La lectura de los resultados de la reciente consulta anticorrupción nos permitió dejar claro que si bien no se ganó jurídicamente, por aquello del umbral requerido, si fue una victoria moral pues esos once millones y medio de votos nos están indicando hasta dónde estamos cansados los colombianos de esa aberrante corrupción, patrocinada por un legislativo deshonesto, protegida por un judicial ineficiente y auspiciada por un gobierno incapaz, enredado en una red de complicidades silenciosas y argucias de mala fe que todo lo confunden hasta convertirlo en ese caldo de cultivo donde prospera la corrupción que tanto daño nos causa.
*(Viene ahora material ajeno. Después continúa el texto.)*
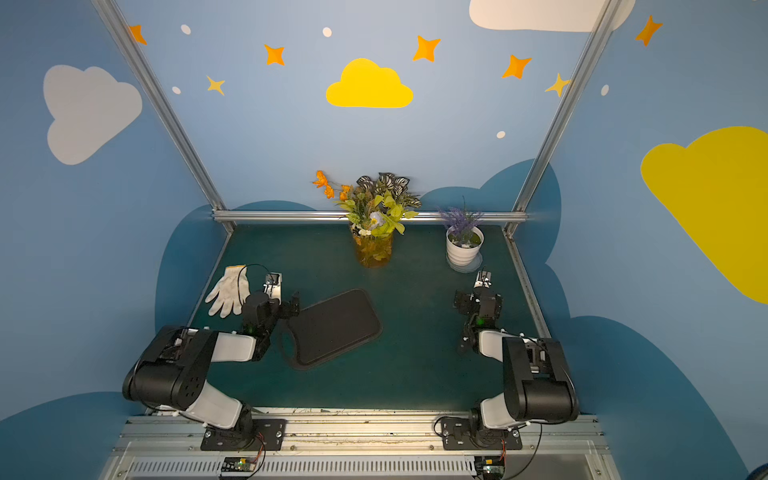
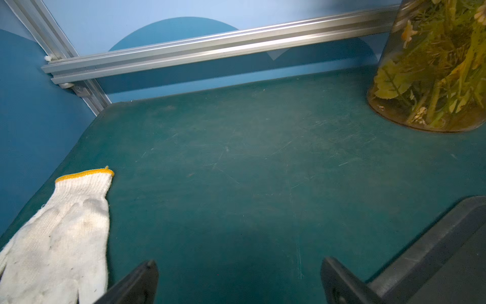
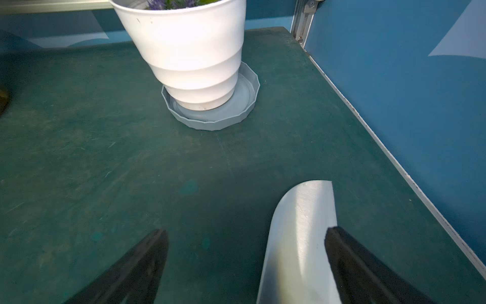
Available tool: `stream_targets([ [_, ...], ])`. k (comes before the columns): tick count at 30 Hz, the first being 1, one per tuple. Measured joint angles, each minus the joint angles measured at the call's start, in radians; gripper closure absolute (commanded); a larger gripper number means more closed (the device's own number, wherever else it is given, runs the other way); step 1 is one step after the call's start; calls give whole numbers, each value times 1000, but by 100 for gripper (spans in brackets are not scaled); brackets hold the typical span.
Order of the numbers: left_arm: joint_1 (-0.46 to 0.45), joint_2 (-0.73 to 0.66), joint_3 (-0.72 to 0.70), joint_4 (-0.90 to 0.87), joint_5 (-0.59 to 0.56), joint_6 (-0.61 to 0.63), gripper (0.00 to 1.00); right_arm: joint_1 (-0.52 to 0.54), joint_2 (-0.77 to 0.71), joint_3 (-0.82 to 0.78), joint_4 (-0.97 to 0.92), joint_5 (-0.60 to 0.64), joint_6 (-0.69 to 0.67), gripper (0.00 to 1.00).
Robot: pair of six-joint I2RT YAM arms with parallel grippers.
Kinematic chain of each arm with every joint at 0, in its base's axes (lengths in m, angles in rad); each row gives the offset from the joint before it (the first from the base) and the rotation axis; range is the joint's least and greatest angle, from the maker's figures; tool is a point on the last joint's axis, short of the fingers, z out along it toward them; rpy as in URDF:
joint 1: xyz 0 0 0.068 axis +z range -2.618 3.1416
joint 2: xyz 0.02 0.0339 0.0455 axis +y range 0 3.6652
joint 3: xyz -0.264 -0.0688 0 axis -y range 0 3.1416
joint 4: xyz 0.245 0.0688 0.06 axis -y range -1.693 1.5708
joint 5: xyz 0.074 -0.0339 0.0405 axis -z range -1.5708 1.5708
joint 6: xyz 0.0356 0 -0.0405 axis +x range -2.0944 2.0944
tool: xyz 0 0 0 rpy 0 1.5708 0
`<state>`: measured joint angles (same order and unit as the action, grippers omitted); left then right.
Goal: Align the knife with the edge of the cutting board
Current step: Adjust the work surface at the center of the board.
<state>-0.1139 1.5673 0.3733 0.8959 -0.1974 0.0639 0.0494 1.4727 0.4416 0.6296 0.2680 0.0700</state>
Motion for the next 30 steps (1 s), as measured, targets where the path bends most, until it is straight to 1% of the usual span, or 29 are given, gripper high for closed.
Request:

Sin embargo, si no es un imperativo legal sí lo es moral y si nuestros congresistas tuvieran algo de vergüenza, cosa que dudamos, harían la lectura correcta y por vía legislativa desarrollarían las premisas contenidas en ella.

Sin embargo, es evidente que la clase política colombiana se corrompió a tal grado, que eliminar su podrido sistema sería un pésimo negocio para ellos, pues terminarían viéndose perjudicados por el eventual desmonte que se verían obligados a hacer de su accionar irregular.

Pero eso sí, debemos destacar que por primera vez ganó el voto de opinión, a pesar de la campaña que se hizo en su contra, contrastando notoriamente con la que se hace para obtener cualquier votación, pues en lugar de ofrecer prebendas electorales plantearon hipótesis que desanimaron a los votantes.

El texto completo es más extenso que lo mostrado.